Having heard the “honest and earnest evidence” given on behalf of the ROH, the Judge acknowledged that the ROH wished to maintain the highest artistic standards and reputation.  Nevertheless she stated:

However laudable the aim to maintain the highest artistic standards it cannot compromise the standard of care which the ROH as an employer has to protect the health and safety of its employees when at their workplace.”

Furthermore, and of great significance to the classical music sector, the Judge held that:

“…the ROH did not inform [Mr Goldscheider], nor it would appear other orchestra players of the mandatory requirement to wear hearing protection when the noise was likely be above the upper [levels permitted by the Regulations].  It is not enough to leave the issue for the musicians to judge for themselves, they should have been informed of the strict requirement and the need for it…

The Judge found that the noise levels in the rehearsal of Die Walkure were within the range identified as causing acoustic shock and that Mr Goldscheider’s exposure to the noise produced by the principal trumpet led to the injury he sustained and consequential symptoms, from which he continues to suffer.

Practical considerations arising out of the Judgment

If the ROH, with all its resources, expertise and measures in place to meet (as it thought it had) its obligations was unable to do so, performing organisations of all types and sizes will be wondering what they can do to ensure they are compliant with the Regulations.

Anything that interferes with the ability to hear the natural sound they are making causes considerable difficulties for a performer and can affect every aspect of the sound produced.  Measures designed to limit exposure can be ineffective: screens absorbing noise may leave musicians unable to judge their own dynamic and playing louder to compensate; acoustic shields take up much-needed space and also reflect the sound back to the player behind it; ear plugs distort the sound heard and make it extremely difficult to judge the sound being produced.

The ROH, following HSE guidance in 2008 (in its publication Sound Advice: Control of Noise at Work in Music and Entertainment), encouraged individuals to wear PPE hearing protection when they considered they needed it rather than making it compulsory.  The Court’s ruling means that those musicians who are protected by the Regulations do not have the option of self-regulating their exposure to noise when risk assessments identify an issue; they must be informed of the requirement to wear hearing protection and performers must do so.

How the ruling is going to work in practice in relation to ensuring PPE is worn when necessary is not easy to see.  The ROH pointed out that it is virtually impossible to police individuals during a rehearsal or performance to ensure they are wearing hearing protection.  In this instance, Mr Goldscheider had PPE available to him and used it when he thought he needed it and it was found to be insufficient.

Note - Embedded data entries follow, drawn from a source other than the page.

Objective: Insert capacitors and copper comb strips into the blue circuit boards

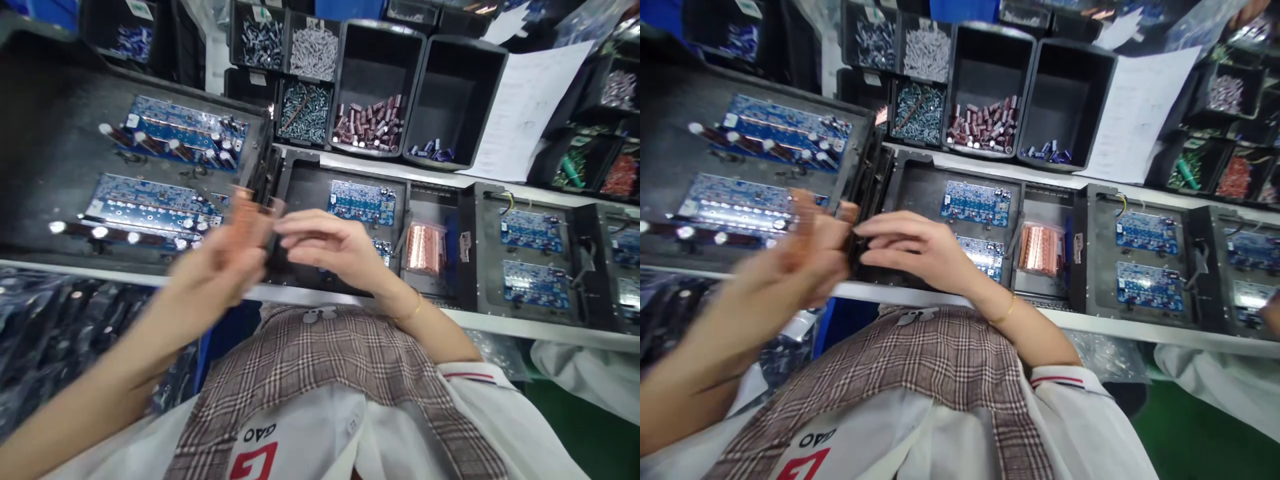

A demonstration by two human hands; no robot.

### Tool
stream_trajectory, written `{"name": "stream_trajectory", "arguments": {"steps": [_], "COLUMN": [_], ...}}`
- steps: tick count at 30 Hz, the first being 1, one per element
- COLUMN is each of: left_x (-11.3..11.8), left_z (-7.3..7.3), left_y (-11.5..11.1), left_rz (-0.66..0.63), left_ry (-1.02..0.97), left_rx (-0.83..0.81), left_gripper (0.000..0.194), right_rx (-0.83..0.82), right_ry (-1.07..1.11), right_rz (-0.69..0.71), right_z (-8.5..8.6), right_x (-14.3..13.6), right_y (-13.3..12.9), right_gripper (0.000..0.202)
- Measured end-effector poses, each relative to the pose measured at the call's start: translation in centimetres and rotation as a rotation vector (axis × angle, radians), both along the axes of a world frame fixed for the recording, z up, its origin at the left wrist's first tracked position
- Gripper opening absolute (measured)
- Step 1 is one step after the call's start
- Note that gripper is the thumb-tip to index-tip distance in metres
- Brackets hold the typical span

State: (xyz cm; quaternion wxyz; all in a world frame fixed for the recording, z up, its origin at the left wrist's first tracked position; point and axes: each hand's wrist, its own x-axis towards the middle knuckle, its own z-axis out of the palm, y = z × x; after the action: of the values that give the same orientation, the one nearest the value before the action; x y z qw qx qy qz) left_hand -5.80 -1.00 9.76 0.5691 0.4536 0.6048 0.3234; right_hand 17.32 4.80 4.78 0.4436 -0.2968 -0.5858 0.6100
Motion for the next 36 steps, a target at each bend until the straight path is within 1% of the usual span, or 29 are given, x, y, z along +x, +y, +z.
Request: {"name": "stream_trajectory", "arguments": {"steps": [1, 2, 3, 4, 5, 6, 8, 10, 12, 14, 16, 17, 19, 21, 24, 27, 32, 34, 36], "left_x": [3.3, 6.3, 8.9, 10.8, 12.3, 13.2, 13.9, 13.7, 13.1, 12.5, 11.9, 11.7, 11.4, 11.2, 11.3, 11.6, 12.0, 12.0, 12.2], "left_z": [-1.8, -3.6, -5.3, -6.7, -7.8, -8.7, -9.8, -10.4, -10.9, -11.3, -11.5, -11.5, -11.5, -11.4, -11.6, -11.9, -12.1, -12.1, -12.2], "left_y": [0.9, 1.9, 2.8, 3.6, 4.2, 4.7, 5.4, 6.1, 6.9, 7.6, 8.2, 8.4, 8.7, 9.0, 9.1, 9.0, 8.6, 8.5, 8.6], "left_rz": [-0.075, -0.095, -0.084, -0.084, -0.074, -0.064, -0.016, 0.069, 0.139, 0.166, 0.177, 0.177, 0.16, 0.138, 0.128, 0.131, 0.149, 0.167, 0.176], "left_ry": [-0.099, -0.228, -0.297, -0.344, -0.371, -0.37, -0.343, -0.317, -0.301, -0.278, -0.241, -0.222, -0.19, -0.179, -0.188, -0.209, -0.273, -0.285, -0.304], "left_rx": [-0.084, -0.12, -0.131, -0.147, -0.149, -0.148, -0.118, -0.066, -0.054, -0.098, -0.149, -0.165, -0.187, -0.191, -0.144, -0.089, -0.076, -0.077, -0.079], "left_gripper": [0.028, 0.028, 0.029, 0.03, 0.03, 0.03, 0.031, 0.036, 0.037, 0.031, 0.024, 0.022, 0.02, 0.019, 0.018, 0.02, 0.021, 0.021, 0.02], "right_rx": [-0.066, -0.13, -0.189, -0.238, -0.272, -0.287, -0.265, -0.177, -0.001, 0.221, 0.411, 0.483, 0.592, 0.657, 0.668, 0.652, 0.639, 0.619, 0.58], "right_ry": [0.028, 0.039, 0.035, 0.024, 0.007, -0.011, -0.049, -0.152, -0.409, -0.762, -1.058, -1.158, -1.276, -1.307, -1.25, -1.207, -1.234, -1.244, -1.224], "right_rz": [-0.071, -0.156, -0.24, -0.306, -0.344, -0.367, -0.441, -0.527, -0.554, -0.471, -0.336, -0.276, -0.203, -0.189, -0.189, -0.191, -0.166, -0.145, -0.132], "right_z": [-0.7, -1.4, -2.3, -3.1, -3.8, -4.4, -4.9, -5.0, -5.0, -5.6, -6.9, -7.6, -8.9, -9.9, -10.3, -10.3, -10.2, -9.8, -9.1], "right_x": [1.2, 2.2, 3.0, 3.6, 4.2, 4.7, 5.9, 7.3, 8.7, 9.6, 9.8, 9.7, 9.4, 9.3, 9.6, 10.0, 9.9, 9.9, 9.8], "right_y": [-0.5, -0.9, -1.1, -1.3, -1.3, -1.2, -0.5, 0.9, 3.1, 5.6, 7.9, 8.9, 10.2, 10.8, 10.9, 10.9, 10.9, 10.9, 10.9], "right_gripper": [0.015, 0.008, 0.005, 0.007, 0.008, 0.01, 0.012, 0.013, 0.015, 0.017, 0.02, 0.022, 0.026, 0.027, 0.03, 0.032, 0.031, 0.032, 0.032]}}
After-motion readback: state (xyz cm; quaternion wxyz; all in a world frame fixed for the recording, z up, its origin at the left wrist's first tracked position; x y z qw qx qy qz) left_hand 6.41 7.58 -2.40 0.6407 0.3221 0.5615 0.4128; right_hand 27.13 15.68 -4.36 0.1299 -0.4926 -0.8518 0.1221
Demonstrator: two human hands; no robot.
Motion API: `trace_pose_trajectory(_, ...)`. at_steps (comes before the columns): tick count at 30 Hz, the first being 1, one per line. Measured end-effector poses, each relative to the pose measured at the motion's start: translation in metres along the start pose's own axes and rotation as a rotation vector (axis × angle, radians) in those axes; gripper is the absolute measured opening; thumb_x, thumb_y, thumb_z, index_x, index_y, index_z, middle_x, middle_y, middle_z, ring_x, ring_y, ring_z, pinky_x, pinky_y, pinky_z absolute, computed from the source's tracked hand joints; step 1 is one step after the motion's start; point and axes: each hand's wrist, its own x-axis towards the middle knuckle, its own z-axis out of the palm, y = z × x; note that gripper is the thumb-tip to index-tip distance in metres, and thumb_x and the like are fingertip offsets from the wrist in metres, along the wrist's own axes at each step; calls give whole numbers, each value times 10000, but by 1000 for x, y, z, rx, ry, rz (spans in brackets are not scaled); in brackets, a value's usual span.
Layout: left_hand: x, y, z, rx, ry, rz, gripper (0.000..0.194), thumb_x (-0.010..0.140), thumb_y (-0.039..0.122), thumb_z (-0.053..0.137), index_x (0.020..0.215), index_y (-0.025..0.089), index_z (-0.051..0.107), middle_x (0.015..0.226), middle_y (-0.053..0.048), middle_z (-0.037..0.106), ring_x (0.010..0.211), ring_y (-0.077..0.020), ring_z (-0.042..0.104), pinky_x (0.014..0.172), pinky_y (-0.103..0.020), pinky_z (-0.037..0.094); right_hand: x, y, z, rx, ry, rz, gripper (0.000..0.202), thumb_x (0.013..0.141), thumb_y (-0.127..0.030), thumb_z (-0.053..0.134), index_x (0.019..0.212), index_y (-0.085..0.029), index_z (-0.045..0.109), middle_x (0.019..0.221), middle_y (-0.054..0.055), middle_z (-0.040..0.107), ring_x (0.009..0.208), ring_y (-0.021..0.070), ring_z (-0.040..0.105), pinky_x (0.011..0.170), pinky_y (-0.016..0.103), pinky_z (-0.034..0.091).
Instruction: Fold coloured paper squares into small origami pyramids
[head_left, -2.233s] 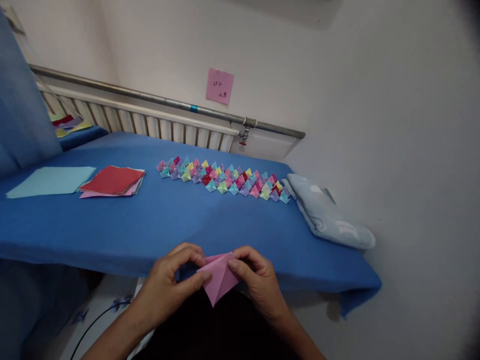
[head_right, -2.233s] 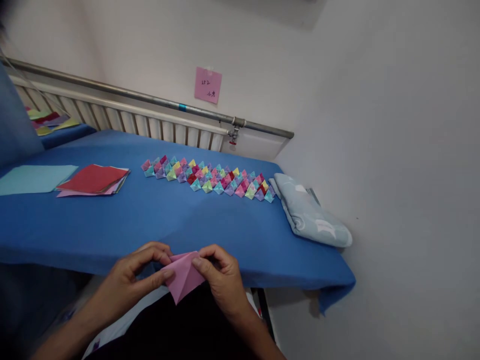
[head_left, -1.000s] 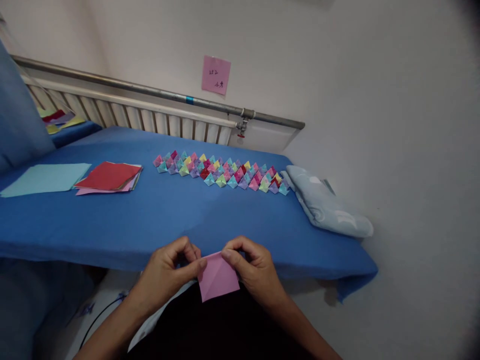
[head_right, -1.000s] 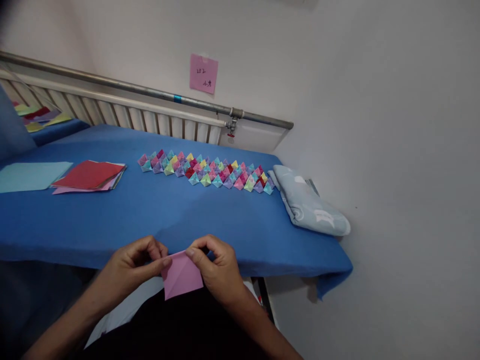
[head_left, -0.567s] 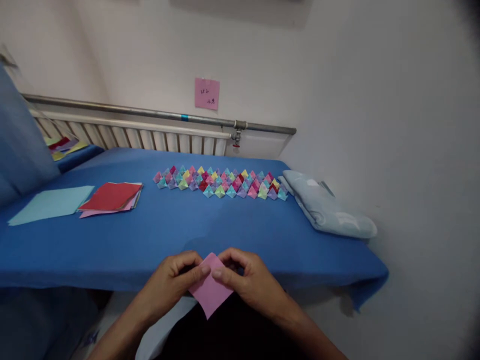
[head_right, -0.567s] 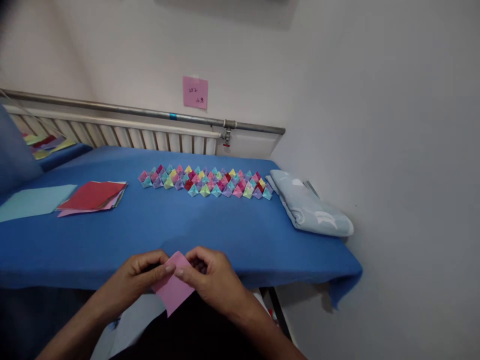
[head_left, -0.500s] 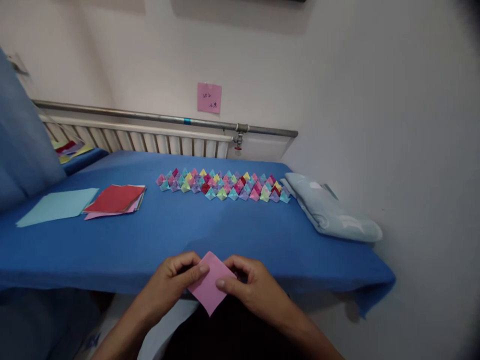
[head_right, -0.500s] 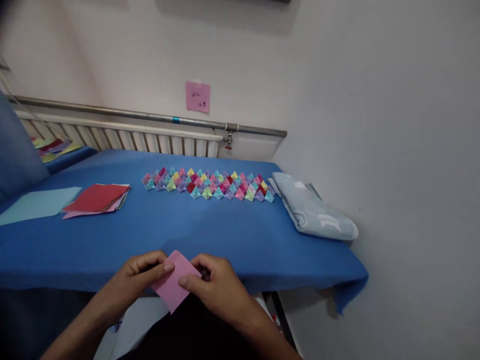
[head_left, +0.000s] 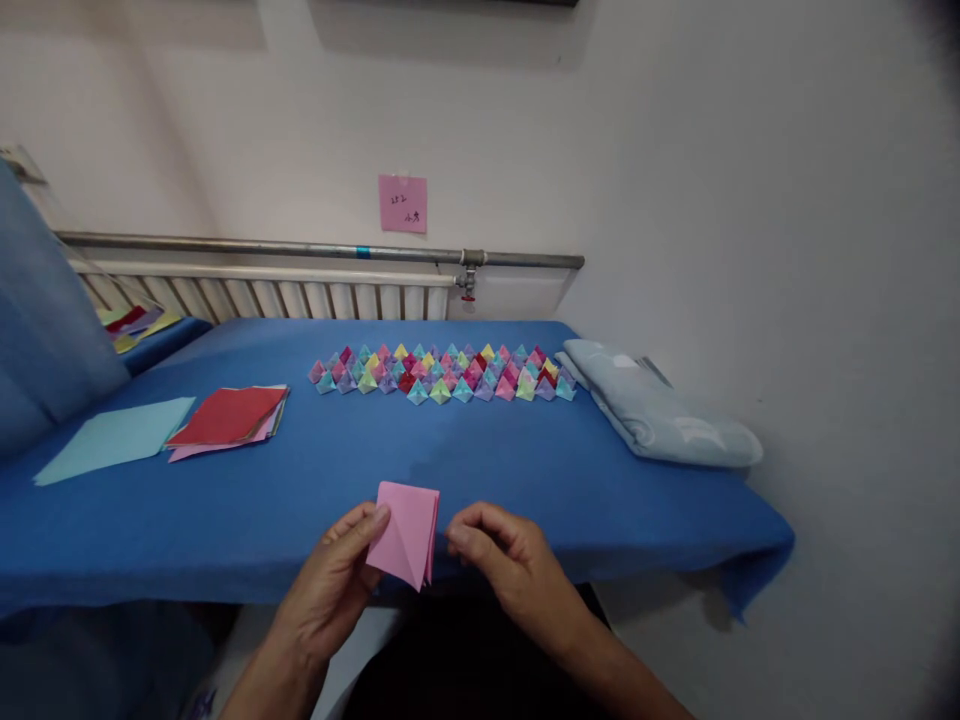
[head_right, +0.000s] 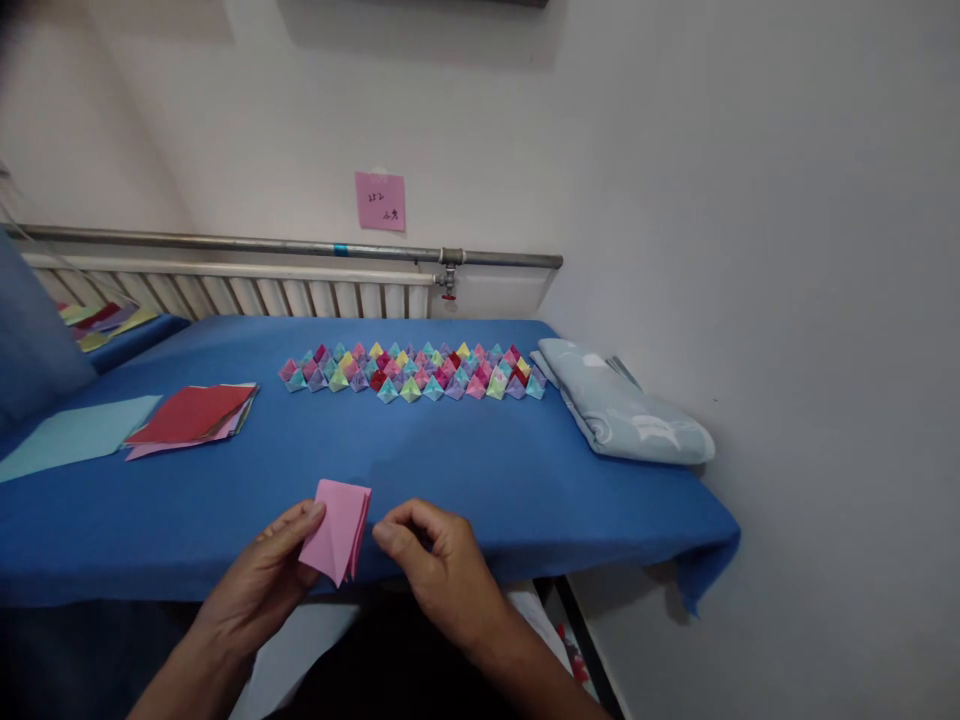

The most effective way to limit noise exposure is to increase the space in which it is produced.  In a fixed orchestral pit in the middle of a theatre, this may be unachievable technically and may require reducing auditorium seating and consequential (and essential) box office takings, not to mention the costs involved and closure time for the works to be carried out.  For most organisations, including the ROH, these are simply not viable options.  However, the Judgment suggests that what is “reasonably practicable” as far as compliance with the Regulations is concerned is more than what is convenient or financially desirable.

There are few cases where one has sympathy for both parties in equal measure, but Goldscheider is one.  For Mr Goldscheider, the damage to his hearing has destroyed his career.  For the ROH, it was doing all that it thought it could reasonably do to limit the noise exposure to its employees whilst maintaining the artistic and musical standards for which it is well known.  Unfortunately for the ROH, the Court found that was not enough.

Ellen Gallagher

29 March 2018

Ellen Gallagher is a media and entertainment litigation lawyer at Russells and previously worked at English National Opera and Opera North.  She is also a violinist.